We conducted a secondary analysis of Achondroplasia Natural History Study (CLARITY), which is a multicenter natural history cohort study of patients with achondroplasia. Achondroplasia-related surgical morbidity, which we defined as the need for one or more postnatal achondroplasia–related surgeries, was assessed in relation to the route of delivery and whether the mother also had achondroplasia. Rate of each individual surgery type (otolaryngology, brain, foramen magnum, spine, and extremity) was also assessed in relation to the route of delivery.
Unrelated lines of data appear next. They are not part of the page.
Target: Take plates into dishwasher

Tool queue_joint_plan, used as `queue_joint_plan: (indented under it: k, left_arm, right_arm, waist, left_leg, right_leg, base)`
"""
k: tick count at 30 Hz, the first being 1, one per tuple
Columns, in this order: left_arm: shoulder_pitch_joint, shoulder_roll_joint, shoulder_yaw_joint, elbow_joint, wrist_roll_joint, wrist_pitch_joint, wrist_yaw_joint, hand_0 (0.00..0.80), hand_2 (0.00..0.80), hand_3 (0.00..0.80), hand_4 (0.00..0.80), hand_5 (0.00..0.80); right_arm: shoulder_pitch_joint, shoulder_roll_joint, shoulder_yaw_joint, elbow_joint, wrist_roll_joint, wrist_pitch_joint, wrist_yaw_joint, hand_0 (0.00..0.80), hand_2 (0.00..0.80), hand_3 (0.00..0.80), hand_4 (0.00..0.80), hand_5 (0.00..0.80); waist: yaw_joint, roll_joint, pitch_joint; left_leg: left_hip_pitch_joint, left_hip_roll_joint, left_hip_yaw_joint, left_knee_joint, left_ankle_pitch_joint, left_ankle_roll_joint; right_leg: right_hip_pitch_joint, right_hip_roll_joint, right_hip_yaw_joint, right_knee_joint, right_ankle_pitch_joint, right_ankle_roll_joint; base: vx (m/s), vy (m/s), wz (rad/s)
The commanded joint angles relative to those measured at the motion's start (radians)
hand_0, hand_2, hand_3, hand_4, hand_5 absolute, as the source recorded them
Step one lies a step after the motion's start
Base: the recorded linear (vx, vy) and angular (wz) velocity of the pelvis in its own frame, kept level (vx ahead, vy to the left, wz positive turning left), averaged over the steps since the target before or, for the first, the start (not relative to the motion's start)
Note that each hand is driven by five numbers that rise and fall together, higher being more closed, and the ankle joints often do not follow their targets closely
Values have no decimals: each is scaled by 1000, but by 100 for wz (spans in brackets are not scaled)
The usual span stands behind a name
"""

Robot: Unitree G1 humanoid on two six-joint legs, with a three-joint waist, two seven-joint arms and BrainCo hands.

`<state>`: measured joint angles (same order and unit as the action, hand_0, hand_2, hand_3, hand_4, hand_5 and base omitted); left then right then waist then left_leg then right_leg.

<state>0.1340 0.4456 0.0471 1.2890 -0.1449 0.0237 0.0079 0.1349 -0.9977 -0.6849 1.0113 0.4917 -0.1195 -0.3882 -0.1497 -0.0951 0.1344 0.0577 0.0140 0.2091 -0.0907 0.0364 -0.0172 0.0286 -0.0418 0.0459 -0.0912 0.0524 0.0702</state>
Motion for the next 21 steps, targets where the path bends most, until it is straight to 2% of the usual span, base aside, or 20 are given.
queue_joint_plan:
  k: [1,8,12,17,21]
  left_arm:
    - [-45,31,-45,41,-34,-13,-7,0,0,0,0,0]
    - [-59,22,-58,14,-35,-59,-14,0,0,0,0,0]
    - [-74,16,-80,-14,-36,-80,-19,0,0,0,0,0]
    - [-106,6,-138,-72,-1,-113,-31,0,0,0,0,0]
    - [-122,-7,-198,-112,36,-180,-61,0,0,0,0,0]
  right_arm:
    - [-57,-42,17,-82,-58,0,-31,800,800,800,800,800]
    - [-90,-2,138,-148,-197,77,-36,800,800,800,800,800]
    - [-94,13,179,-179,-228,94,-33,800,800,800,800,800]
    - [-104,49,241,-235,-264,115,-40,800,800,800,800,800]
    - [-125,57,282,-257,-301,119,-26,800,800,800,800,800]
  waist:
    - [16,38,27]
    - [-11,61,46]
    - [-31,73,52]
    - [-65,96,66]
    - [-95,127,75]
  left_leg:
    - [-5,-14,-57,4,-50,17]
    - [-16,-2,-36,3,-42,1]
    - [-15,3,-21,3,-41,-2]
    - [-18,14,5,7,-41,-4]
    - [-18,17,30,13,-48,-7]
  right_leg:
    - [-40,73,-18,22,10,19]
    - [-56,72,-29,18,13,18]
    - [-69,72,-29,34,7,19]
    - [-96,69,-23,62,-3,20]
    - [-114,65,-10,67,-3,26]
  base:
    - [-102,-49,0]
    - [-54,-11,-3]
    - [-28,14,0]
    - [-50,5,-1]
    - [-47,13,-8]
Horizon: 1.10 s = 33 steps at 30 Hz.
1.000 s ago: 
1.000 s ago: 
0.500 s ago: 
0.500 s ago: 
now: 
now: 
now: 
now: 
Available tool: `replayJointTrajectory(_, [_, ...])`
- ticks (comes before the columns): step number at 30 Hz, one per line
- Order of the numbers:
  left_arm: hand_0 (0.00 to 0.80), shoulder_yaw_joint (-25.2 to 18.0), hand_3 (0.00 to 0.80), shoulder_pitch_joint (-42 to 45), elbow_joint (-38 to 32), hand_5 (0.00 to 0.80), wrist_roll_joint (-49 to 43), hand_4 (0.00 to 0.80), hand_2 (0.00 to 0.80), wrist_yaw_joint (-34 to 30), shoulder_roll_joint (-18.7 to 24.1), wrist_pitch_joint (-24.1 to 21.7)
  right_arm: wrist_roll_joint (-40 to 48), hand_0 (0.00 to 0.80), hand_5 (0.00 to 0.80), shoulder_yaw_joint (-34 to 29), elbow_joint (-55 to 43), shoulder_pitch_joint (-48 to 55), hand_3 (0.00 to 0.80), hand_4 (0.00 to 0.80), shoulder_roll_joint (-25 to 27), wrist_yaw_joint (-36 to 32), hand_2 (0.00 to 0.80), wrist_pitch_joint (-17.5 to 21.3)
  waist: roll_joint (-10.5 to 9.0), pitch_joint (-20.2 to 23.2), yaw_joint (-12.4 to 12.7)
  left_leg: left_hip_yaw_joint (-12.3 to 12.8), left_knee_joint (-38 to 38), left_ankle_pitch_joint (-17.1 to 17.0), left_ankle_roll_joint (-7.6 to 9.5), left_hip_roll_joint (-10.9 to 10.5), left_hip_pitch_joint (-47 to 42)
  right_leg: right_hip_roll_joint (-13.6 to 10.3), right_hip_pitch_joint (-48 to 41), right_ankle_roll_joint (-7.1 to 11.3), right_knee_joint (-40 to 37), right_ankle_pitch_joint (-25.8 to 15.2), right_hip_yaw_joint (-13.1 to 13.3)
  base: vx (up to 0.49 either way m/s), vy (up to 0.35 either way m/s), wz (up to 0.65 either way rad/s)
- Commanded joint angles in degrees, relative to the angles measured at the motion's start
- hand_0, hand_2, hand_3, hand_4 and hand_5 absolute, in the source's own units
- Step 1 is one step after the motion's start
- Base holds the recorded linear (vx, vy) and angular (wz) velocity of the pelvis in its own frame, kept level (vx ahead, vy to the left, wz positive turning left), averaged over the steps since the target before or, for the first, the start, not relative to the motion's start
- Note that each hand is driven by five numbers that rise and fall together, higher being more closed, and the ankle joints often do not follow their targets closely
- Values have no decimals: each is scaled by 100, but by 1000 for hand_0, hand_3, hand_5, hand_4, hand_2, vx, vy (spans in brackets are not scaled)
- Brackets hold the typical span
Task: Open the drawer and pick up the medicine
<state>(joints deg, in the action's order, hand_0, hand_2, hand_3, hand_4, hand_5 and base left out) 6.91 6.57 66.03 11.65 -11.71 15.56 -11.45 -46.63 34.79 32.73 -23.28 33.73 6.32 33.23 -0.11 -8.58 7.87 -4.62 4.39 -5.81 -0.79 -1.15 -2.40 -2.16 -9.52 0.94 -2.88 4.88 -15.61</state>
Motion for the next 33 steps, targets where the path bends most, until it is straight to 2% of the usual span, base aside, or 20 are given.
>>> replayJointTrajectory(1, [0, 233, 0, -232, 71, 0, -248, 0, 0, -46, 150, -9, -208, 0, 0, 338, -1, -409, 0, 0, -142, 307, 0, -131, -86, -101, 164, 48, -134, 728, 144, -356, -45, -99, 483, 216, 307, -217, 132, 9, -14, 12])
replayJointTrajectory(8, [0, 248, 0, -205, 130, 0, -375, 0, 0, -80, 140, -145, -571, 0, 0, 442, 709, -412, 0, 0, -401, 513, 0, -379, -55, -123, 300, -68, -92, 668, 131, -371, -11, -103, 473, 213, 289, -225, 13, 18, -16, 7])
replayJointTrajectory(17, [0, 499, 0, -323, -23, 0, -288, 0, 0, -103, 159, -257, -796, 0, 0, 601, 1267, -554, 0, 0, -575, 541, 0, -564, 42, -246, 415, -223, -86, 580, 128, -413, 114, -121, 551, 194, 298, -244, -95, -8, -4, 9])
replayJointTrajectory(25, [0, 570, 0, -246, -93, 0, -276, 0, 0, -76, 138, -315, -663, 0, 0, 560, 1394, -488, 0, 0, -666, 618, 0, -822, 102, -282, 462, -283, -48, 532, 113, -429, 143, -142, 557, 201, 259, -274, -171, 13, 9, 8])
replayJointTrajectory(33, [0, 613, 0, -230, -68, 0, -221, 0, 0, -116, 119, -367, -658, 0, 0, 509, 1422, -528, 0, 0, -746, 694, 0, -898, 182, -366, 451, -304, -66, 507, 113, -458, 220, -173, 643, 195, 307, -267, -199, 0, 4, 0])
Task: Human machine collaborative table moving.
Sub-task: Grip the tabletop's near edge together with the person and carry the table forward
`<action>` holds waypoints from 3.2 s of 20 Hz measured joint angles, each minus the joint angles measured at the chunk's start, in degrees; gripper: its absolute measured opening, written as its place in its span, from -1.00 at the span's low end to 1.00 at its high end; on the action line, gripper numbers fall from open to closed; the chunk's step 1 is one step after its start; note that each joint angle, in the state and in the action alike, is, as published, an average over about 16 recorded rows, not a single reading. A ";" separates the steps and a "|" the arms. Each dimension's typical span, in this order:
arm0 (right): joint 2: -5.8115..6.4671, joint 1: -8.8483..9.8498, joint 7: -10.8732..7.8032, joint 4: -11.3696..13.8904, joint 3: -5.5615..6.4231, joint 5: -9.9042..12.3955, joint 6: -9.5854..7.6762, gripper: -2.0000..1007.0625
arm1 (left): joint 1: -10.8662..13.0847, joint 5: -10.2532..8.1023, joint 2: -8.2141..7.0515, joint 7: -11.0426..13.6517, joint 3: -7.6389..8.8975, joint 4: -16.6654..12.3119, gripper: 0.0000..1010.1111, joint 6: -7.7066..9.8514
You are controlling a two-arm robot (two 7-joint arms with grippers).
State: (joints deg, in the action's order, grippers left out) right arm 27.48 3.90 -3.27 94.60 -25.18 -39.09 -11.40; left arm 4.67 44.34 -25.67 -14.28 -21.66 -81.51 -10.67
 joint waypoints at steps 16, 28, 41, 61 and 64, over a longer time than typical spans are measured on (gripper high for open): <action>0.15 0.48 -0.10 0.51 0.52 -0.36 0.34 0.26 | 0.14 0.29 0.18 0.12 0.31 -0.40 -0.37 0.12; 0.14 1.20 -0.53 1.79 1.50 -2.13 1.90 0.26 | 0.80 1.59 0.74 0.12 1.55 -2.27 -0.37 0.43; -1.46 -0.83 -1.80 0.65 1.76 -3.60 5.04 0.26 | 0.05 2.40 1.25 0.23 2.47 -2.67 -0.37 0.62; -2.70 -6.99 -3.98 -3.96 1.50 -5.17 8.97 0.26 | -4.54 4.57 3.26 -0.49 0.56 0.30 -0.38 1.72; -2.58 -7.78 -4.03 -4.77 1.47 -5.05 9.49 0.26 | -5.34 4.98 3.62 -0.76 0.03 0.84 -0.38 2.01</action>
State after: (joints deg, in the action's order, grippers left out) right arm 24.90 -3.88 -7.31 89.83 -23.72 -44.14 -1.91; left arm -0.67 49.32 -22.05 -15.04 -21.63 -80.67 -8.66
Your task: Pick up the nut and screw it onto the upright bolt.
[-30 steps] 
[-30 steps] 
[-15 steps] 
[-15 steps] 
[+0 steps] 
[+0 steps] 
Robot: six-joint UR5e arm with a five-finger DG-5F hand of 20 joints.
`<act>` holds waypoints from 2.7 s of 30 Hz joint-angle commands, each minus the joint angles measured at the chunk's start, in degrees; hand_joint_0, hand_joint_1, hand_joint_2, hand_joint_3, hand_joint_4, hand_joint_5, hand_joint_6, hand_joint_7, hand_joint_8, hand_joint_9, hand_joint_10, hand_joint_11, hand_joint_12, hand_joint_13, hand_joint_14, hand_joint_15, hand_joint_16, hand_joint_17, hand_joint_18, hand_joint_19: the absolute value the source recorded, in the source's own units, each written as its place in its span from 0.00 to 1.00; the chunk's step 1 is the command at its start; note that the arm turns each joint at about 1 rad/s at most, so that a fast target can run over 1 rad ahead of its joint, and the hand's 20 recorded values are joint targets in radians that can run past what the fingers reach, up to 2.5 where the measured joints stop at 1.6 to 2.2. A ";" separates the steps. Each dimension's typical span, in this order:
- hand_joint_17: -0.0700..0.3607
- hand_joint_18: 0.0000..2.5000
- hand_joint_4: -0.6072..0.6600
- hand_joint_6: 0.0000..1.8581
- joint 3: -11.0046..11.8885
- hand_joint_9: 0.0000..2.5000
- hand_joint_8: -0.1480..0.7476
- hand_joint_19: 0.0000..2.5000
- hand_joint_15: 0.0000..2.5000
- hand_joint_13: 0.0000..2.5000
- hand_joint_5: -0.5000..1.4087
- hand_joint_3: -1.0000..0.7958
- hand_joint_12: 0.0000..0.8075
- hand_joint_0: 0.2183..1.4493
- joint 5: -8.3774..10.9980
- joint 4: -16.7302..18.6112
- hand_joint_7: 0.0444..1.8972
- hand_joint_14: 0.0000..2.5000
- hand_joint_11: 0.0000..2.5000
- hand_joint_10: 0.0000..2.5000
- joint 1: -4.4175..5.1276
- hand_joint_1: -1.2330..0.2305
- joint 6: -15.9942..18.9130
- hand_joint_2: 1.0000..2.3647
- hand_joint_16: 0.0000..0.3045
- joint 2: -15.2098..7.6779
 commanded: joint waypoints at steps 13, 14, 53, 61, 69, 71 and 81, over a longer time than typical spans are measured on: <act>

Eight hundred fifty-seven patients with achondroplasia with known route of delivery and known maternal stature were included. Three hundred sixty (42%) patients were delivered vaginally, and 497 (58%) patients were delivered by a cesarean delivery. There was no difference in the odds of requiring any postnatal achondroplasia–related surgery in those with achondroplasia who were delivered vaginally compared with those delivered by cesarean birth (odds ratio 0.95, 95% CI = 0.68-1.34, P = .80). No difference was present in the odds of requiring any postnatal achondroplasia–related surgery when route of delivery was compared for fetuses born to 761 average stature mothers (odds ratio 1.05, 95% CI = 0.74-1.51, P = .78). There was also no difference in the odds of requiring each of the individual achondroplasia-related surgeries by route of delivery, including cervicomedullary decompression.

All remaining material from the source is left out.